Infokotaonline.com
Pekalongan — Penurunan debit air irigasi yang makin parah memicu langkah cepat Duta Petani Milenial (DPM) dan DPRD Kabupaten Pekalongan. Kedua pihak bersepakat membentuk Ficus Nursery Center sebagai solusi strategis memulihkan sumber mata air serta menanggulangi krisis air pertanian di wilayah tersebut.
Kesepakatan itu mengemuka dalam audiensi penguatan sinergi ketahanan pangan dan konservasi lingkungan di Gedung DPRD Kabupaten Pekalongan, Kamis (6/8/2026).
Ketua DPM Kabupaten Pekalongan, Handono Warih, mengungkapkan bahwa penurunan debit air irigasi saat ini telah mencapai 30 hingga 50 persen. Kondisi tersebut memaksa petani menerapkan sistem gilir air antarkecamatan agar lahan pertanian tetap teraliri.
“Sekarang pertanian memang mengalami kekurangan air. Debit air yang ada harus dibagi, misalnya siang untuk wilayah Wonopringgo, malam untuk wilayah Bojong. Hampir semua saluran irigasi mengalami penurunan debit,” ujar Handono usai kegiatan.
Sebagai langkah konkret, program Ficus Nursery Center akan dipusatkan di lingkungan Dinas Perkim LH Kabupaten Pekalongan untuk pembibitan pohon ficus secara masif. Pohon hutan endemik ini dinilai efektif mengikat air tanah sekaligus mencegah risiko longsor dan banjir di kawasan hulu.
“Alhamdulillah, semua pihak mendukung upaya konservasi. Jumlah tanaman ficus di Kabupaten Pekalongan masih sangat kurang, sehingga perlu ditanam lebih masif, terutama di kawasan hulu yang mengalami penggundulan hutan,” lanjut Handono.
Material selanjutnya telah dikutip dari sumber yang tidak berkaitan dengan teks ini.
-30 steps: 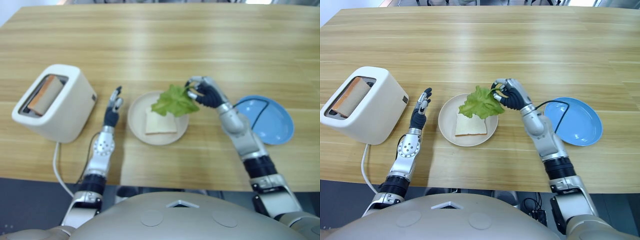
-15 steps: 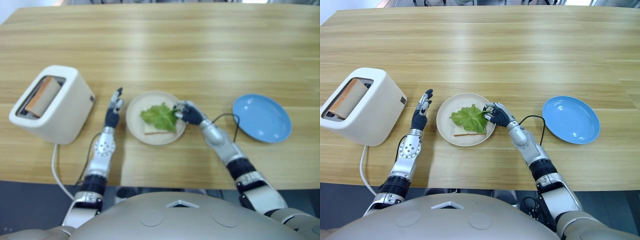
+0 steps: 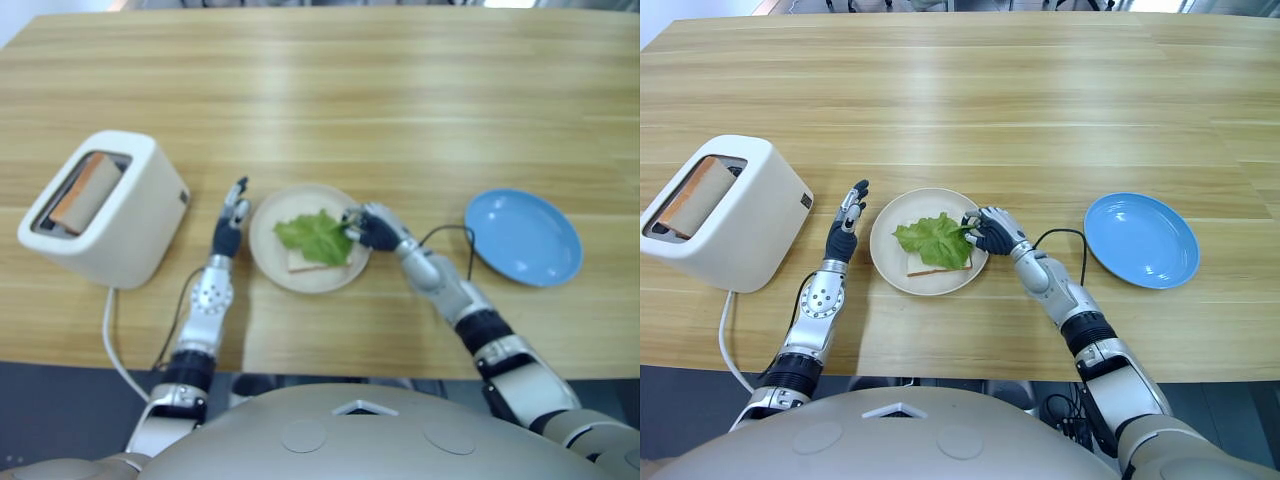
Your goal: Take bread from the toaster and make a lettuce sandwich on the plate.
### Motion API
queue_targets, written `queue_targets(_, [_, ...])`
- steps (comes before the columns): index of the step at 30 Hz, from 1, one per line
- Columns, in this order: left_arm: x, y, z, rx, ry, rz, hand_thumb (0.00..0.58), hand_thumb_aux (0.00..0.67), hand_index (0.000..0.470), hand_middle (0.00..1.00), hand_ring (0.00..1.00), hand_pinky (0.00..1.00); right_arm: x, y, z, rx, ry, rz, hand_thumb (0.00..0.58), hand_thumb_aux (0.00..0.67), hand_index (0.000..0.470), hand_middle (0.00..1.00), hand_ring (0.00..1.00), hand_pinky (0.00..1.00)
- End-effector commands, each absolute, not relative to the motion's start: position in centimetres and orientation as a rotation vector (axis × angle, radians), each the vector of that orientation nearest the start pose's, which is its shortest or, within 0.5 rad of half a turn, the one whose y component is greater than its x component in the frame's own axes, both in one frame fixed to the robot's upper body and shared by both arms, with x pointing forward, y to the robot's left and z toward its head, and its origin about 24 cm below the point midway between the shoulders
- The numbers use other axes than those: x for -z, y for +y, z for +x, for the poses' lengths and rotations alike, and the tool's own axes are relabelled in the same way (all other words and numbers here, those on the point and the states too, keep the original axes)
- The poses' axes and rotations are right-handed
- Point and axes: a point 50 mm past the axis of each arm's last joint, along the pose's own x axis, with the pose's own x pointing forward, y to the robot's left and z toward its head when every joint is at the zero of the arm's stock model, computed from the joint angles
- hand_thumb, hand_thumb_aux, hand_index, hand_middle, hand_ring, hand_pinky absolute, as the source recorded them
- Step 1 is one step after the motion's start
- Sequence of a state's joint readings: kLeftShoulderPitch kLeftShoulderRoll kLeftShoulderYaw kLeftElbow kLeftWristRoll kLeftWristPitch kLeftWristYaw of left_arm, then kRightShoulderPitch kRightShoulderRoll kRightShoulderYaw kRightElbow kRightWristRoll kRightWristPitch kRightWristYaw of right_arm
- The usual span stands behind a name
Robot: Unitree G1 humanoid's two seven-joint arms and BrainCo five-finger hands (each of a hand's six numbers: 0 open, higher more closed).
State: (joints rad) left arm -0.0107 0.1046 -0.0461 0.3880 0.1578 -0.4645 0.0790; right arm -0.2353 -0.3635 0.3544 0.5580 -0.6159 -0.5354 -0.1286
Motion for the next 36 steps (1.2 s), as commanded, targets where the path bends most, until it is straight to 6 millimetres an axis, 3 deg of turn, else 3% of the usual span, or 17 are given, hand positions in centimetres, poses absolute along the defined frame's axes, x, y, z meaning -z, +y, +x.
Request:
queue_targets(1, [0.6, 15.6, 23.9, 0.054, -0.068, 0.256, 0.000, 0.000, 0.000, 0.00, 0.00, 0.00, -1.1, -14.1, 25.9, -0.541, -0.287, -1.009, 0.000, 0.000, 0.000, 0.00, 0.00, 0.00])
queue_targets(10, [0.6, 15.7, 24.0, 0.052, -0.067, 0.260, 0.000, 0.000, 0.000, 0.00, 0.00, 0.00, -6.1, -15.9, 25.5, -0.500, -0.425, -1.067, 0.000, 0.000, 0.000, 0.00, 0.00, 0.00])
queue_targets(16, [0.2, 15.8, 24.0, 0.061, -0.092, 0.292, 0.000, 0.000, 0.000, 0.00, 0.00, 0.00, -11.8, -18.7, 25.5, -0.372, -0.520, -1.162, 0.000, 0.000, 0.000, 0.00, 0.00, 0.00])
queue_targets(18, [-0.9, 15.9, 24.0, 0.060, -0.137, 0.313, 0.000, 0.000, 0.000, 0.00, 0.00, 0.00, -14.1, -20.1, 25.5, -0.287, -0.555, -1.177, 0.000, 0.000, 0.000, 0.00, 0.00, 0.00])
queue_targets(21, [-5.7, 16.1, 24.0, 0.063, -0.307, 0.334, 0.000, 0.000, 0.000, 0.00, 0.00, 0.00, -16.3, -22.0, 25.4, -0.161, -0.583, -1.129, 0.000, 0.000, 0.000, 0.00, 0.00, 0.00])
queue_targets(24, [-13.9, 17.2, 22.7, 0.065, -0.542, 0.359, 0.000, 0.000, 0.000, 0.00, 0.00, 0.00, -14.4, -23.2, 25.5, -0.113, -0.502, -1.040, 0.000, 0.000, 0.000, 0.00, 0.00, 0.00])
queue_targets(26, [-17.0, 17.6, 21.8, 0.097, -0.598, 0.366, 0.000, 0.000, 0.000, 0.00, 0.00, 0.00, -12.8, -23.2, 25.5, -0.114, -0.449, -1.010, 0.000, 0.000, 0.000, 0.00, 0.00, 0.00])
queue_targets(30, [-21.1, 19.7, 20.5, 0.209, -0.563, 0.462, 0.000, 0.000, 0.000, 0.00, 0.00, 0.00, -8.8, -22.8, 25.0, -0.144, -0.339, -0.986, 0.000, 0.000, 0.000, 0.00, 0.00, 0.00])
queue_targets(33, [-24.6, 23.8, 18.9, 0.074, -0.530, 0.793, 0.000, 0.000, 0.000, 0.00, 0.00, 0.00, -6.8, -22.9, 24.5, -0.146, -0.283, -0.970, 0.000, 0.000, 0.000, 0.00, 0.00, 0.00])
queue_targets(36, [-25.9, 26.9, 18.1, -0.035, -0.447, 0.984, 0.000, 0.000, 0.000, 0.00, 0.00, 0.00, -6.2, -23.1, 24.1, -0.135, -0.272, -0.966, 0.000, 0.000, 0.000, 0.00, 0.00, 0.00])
Selain krisis air, Handono juga mendesak agar pemerintah daerah melibatkan generasi muda secara aktif dalam perumusan kebijakan pertanian daerah.
“Kami merasa masih kurang dilibatkan dalam penyusunan kebijakan daerah. Padahal Duta Petani Milenial merupakan bagian dari upaya regenerasi petani sekaligus duta kampanye keberlanjutan pertanian pangan,” tegasnya.

Menanggapi hal tersebut, Ketua DPRD Kabupaten Pekalongan, Abdul Munir, menyambut positif inisiatif para petani muda dan berkomitmen mengawal dukungan penganggaran untuk pemulihan lingkungan serta regenerasi petani.
“Anak-anak muda harus dibangkitkan menjadi petani karena petani itu pekerjaan yang mulia dan bisa membuat orang sejahtera. Kalau pertanian menjadi andalan, maka daya dukung lingkungannya juga harus sejalan,” pangkas Munir.
Sebagai tindak lanjut, DPRD menginstruksikan dinas teknis terkait untuk segera bergerak. Dinas pengairan diminta memastikan kelancaran irigasi, sementara Dinas Perkim LH ditugaskan menata lingkungan hulu agar pasokan air tetap stabil sepanjang tahun.